How can we begin to analyze the actions of teenager Jared Cano, whose high school bomb-plot was foiled Wednesday by Tampa police? Discussion could focus on whether society creates these fiends, or if monsters are just born this way.

Critics may well look at family life, education, social status, media influences, anything they want, trying to find a clue. The frustration comes from the fact that by now it’s too late, the acts have already been perpetrated, the entity already created.

Societies may look at what happened in the hope of preventing it from happening again, but here is the second problem. Why, after countless measures and true, passionate attempts to curb such tragedies, do these things keep happening?  The realistic tragedy is that we are now not all that shocked when it does happen. It saddens us, makes us shake our heads, but it doesn’t cause the uproar that it should.

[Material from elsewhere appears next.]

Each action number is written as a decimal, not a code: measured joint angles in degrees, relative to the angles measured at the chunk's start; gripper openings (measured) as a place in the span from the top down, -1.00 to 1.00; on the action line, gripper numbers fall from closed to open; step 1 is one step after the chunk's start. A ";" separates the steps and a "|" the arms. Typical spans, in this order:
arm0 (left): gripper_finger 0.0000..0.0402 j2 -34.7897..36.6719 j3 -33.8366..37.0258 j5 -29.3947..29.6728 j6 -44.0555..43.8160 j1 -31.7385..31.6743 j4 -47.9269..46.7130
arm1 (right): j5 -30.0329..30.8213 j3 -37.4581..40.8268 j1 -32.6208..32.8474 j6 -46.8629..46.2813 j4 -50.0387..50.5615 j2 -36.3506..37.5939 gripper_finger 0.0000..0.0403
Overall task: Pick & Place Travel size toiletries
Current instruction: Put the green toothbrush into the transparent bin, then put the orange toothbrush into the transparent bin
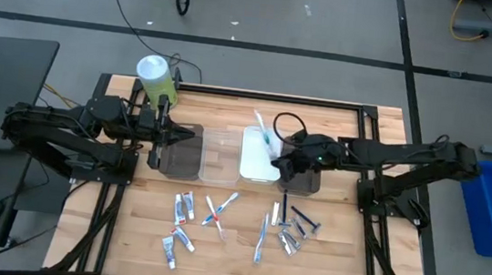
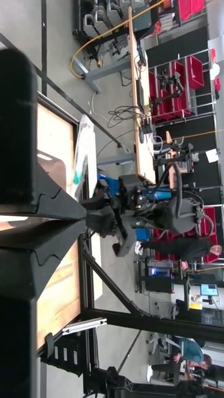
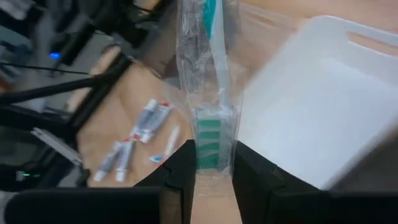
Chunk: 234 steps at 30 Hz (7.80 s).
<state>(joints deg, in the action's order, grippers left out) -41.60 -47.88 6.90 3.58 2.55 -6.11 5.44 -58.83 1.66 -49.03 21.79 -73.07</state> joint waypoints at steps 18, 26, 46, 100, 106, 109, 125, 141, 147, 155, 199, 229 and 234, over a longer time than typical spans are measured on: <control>0.89 -1.30 0.05 1.26 -7.21 0.02 1.27 | -4.17 0.00 -1.24 9.13 -12.14 -4.21 0.56; 0.85 -7.00 0.05 6.22 -12.39 -0.02 13.19 | -4.12 0.00 -1.22 12.74 -17.86 -4.21 0.55; -0.34 -22.56 0.02 10.27 -20.99 -0.02 35.38 | -4.19 0.00 -0.15 22.41 -31.37 -4.21 0.56; 0.84 -33.51 0.00 6.16 -24.30 0.04 50.56 | -4.91 0.00 1.47 24.68 -27.14 -4.11 0.34; 0.86 -33.02 0.00 6.43 -24.28 0.09 50.28 | -5.98 0.00 1.47 26.01 -27.16 -2.15 -0.01; 0.84 -32.20 0.00 6.38 -24.38 0.07 49.10 | -5.98 0.00 1.44 27.08 -26.44 -0.48 -0.15; 0.80 -18.81 0.03 12.03 -34.93 -0.34 15.94 | -4.03 -0.04 1.36 29.24 -17.90 4.93 -0.06; 0.79 -26.56 0.00 8.32 -43.88 -6.06 -2.03 | -4.03 -0.04 1.36 30.49 -16.29 4.88 0.05; 0.79 -31.21 0.00 6.21 -43.05 -7.75 -2.70 | -4.03 -0.04 1.36 30.47 -14.65 4.88 0.08; 0.69 -35.64 0.00 4.43 -42.43 -8.52 -3.99 | -4.03 -0.04 1.36 30.49 -14.22 4.86 0.10; 0.25 -24.93 -7.05 -3.99 -36.15 -6.51 2.29 | -4.11 -0.02 1.36 37.59 -14.22 4.84 0.32; 0.96 -16.35 -7.06 -0.50 -17.49 4.71 7.23 | -0.47 0.00 9.26 50.09 -17.31 5.08 0.99; 0.97 -16.52 -7.06 1.46 -16.03 6.55 6.92 | 1.81 0.00 12.62 49.72 -13.28 5.15 0.99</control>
<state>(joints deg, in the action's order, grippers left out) -58.13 -54.94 8.36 -12.45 9.10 0.81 7.26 -58.83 14.28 0.69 8.51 -67.92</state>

Cano is a deeply troubled young man. Raised in a broken home, frequently in serious trouble, he seems lost at an early age. Was it because he didn’t reach out, or was he denied the help and attention he needed?

This particular teenager has been a menace for most of his life. The gun charges, assault, trespassing, violence are all key indicators of a future inmate. Why then was he never sentenced? If our solution to criminals is to take them away from society, why was this young-yet-able man allowed to freely pursue his evildoings?

He was expelled from the school he chose to take revenge upon. Perhaps washing one’s hands of a deviant leads only to further trouble, but what else could they have done? Whenever society cannot handle a problem, we trust in our legal system to take care of things. If it fails, there is nowhere left to feel confident.

If a person is angry and disturbed enough to take a sadistic plan to action, they will find a way. Thankfully he was stopped at the eleventh hour, but Tampa wasn’t far enough from being added to the increasingly long list of unexplainable tragedies.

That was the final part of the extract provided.